Menurut Gandjar dan Rohman (2007), berikut adalah tahapan-tahapan yang perlu diperhatikan pada analisis kuantitatif dengan menggunakan spektrofotometri visibel:
a. Pembentukan molekul yang dapat menyerap sinar visibel
Hal ini perlu dilakukan jika senyawa yang dianalisis tidak menyerap pada daerah tersebut. Cara yang digunakan adalah dengan merubahnya menjadi senyawa lain atau direaksikan dengan pereaksi tertentu. Pereaksi yang digunakan harus memenuhi beberapa persyaratan yaitu:
- Reaksinya selektif dan sensitif
- Reaksinya cepat, kuantitatif dan reprodusibel - Hasil reaksi stabil dalam jangka waktu yang lama b. Waktu Operasional (Operating time)
Cara ini biasa digunakan untuk pengukuran hasil reaksi atau pembentukan warna. Tujuannya adalah untuk mengetahui waktu pengukuran yang stabil. Waktu operasional ditentukan dengan mengukur hubungan antara waktu pengukuran dengan absorbansi larutan.
c. Pemilihan panjang gelombang
Panjang gelombang yang digunakan untuk analisis kuantitatif adalah panjang gelombang yang mempunyai absorbansi maksimal. Untuk memilih panjang gelombang maksimal, dilakukan dengan membuat kurva hubungan antara absorbansi dengan panjang gelombang dari suatu larutan baku pada
konsentrasi tertentu. Ada beberapa alasan mengapa pengukuran harus menggunakan panjang gelombang maksimal, yaitu:
- Pada panjang gelombang maksimal, kepekaannya juga maksimal karena pada panjang gelombang maksimal tersebut, perubahan absorbansi untuk setiap satuan konsentrasi adalah yang paling besar.
- Di sekitar panjang gelombang maksimal, bentuk kutva absorbansi datar dan pada kondisi tersebut hukum Lambert-Beer akan terpenuhi.

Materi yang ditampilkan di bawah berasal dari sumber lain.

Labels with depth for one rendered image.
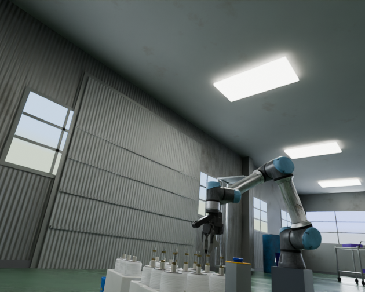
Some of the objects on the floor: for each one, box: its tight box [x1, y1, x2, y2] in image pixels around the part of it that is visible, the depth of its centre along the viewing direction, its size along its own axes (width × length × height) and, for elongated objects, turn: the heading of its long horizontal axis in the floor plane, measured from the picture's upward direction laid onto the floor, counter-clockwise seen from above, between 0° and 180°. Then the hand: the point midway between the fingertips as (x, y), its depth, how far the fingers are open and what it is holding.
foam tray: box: [104, 269, 143, 292], centre depth 160 cm, size 39×39×18 cm
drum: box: [262, 234, 280, 273], centre depth 703 cm, size 64×66×96 cm
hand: (206, 251), depth 128 cm, fingers open, 3 cm apart
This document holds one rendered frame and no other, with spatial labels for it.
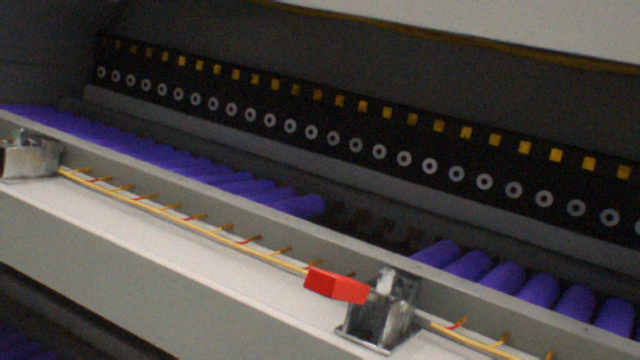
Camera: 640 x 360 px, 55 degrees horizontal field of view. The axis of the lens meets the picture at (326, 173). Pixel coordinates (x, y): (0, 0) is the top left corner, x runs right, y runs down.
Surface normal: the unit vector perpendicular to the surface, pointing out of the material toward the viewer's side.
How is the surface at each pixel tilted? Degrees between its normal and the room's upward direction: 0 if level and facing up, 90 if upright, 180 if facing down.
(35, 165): 90
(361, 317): 90
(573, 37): 110
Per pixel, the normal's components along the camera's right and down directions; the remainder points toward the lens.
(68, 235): -0.49, 0.07
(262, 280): 0.20, -0.96
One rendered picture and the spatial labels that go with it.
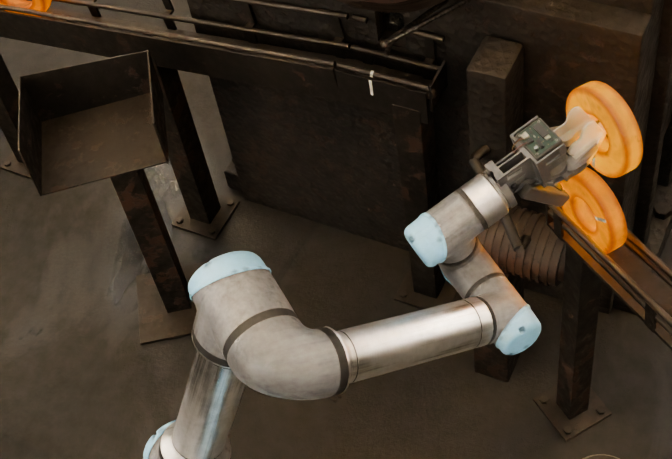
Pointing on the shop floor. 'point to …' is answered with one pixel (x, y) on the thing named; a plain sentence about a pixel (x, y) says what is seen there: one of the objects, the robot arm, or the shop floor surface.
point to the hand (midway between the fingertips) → (604, 121)
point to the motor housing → (533, 263)
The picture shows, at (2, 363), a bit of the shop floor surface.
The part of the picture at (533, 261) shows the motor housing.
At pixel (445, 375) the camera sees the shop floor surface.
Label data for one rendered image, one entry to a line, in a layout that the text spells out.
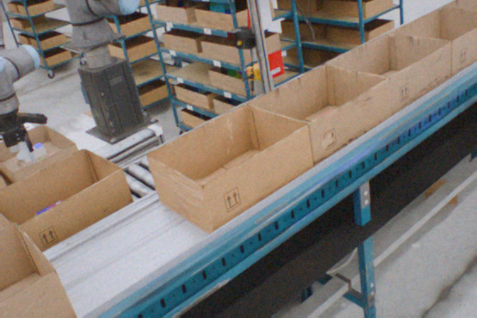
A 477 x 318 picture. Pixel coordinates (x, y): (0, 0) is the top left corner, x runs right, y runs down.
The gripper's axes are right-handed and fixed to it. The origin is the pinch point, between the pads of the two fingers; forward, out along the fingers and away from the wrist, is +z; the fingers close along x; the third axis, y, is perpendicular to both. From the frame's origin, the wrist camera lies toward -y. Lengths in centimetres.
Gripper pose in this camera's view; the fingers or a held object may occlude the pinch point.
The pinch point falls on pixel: (31, 156)
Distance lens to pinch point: 197.5
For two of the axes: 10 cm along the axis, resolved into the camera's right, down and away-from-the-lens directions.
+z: 0.9, 8.4, 5.3
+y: -7.4, 4.2, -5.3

- Jika dilakukan pengukuran ulang maka kesalahan yang disebabkan oleh pemasangan ulang panjang gelombang akan kecil sekali, ketika digunakan panjang gelombang maksimal.
Tabel 2.1 Hubungan antara warna dengan panjang gelombang sinar tampak
Panjang gelombang Warna yang diserap Warna yang diamati/ warna komplementer 400-435 nm Ungu (lembayung) Hijau kekuningan
450-480 nm Biru Kuning
480-490 nm Biru kehijauan Oranye
490-500 nm Hijau kebiruan Merah
500-560 nm Hijau Merah anggur
560-580 nm Hijau kekuningan Ungu (lembayung)
580-595 nm Kuning Biru
595-610 nm Oranye Biru kekuningan
610-750 nm Merah Hijau kebiruan
d. Pembuatan kurva baku
Dibuat seri larutan baku dari zat yang akan dianalisis dengan berbagai konsentrasi. Masing-masing absorbansi larutan dengan berbagai konsentrasi diukur, kemudian dibuat kurva yang merupakan hubungan antara absorbansi (y) dengan konsentrasi (X).
e. Pembacaan absorbansi sampel atau cuplikan
Absorban yang terbaca pada spektrofotometer hendaknya antara 0,2 sampai 0,8 atau 15% sampai 70% jika dibaca sebagai transmitans. Anjuran ini berdasarkan anggapan bahwa kesalahan dalam pembacaan T adalah 0,005 atau 0,5% (kesalahan fotometrik).